→ **Exercise**:
Only a number is expected here: the count of lines in the data that contain "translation".

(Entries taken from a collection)

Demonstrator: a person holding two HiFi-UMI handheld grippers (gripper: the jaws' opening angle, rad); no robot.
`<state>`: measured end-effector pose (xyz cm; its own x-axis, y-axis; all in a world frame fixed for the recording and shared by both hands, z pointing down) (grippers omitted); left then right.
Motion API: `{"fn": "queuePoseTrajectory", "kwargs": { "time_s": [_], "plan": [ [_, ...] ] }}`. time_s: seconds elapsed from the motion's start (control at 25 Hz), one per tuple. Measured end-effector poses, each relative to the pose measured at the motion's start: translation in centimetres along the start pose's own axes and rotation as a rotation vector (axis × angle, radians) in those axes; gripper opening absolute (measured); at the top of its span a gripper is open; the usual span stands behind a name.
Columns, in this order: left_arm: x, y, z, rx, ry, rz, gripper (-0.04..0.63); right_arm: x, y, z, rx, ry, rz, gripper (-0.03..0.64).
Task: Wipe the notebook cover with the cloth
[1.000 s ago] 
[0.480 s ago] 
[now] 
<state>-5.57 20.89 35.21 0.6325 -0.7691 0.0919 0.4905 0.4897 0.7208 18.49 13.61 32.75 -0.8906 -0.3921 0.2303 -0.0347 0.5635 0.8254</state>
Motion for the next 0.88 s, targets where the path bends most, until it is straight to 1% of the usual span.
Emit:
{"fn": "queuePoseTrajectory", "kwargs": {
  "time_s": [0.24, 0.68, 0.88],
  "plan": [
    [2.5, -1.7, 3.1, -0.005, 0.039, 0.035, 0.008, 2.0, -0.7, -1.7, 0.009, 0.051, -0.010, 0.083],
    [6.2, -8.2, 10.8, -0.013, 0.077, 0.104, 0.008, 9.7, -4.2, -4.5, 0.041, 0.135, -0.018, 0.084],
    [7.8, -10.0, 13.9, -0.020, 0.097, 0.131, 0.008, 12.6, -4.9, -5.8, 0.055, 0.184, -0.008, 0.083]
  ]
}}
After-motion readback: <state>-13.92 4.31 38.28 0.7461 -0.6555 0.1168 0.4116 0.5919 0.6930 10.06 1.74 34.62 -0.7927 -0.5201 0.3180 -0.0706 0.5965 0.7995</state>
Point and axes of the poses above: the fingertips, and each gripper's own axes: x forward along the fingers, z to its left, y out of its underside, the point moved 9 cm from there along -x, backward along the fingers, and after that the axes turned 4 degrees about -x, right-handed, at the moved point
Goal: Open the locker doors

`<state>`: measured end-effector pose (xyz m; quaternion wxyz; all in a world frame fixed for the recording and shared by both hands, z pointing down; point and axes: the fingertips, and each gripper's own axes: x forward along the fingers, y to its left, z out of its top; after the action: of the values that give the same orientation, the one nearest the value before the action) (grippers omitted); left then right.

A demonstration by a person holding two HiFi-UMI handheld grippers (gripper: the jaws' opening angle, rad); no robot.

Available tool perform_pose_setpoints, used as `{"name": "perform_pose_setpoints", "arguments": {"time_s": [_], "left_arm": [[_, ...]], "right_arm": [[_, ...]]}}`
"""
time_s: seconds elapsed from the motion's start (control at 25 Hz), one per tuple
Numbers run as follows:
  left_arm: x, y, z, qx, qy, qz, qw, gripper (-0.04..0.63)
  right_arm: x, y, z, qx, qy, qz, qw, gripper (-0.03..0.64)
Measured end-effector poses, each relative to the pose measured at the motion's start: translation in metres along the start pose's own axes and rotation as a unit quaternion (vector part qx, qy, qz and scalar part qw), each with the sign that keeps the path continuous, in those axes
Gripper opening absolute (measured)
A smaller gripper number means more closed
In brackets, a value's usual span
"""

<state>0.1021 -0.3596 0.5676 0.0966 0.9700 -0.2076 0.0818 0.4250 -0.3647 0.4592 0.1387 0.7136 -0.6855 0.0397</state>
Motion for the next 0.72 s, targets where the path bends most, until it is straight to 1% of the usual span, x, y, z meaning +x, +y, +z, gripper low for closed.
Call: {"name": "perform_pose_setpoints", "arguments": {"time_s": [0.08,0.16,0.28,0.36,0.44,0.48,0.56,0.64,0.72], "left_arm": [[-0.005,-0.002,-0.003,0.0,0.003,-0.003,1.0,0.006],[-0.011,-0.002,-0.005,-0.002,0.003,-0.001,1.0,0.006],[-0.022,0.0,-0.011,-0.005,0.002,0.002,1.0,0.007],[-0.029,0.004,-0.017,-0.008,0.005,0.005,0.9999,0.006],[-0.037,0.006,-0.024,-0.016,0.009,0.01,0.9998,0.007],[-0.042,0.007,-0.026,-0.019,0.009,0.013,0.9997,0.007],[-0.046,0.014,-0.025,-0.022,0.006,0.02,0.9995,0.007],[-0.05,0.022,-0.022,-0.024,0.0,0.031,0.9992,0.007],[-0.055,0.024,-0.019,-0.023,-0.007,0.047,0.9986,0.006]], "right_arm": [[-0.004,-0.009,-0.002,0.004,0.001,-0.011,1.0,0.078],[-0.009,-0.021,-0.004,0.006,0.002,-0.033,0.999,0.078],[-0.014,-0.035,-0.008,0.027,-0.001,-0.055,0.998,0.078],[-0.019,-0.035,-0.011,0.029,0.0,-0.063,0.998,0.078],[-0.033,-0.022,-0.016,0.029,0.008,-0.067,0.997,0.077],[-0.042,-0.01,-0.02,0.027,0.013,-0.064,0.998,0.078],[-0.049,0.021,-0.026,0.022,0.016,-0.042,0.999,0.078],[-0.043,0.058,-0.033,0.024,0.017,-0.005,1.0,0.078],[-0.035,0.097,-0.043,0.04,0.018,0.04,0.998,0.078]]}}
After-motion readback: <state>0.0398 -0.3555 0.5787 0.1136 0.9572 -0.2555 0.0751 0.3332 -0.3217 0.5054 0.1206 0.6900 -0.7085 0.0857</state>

→ **Exercise answer**:
2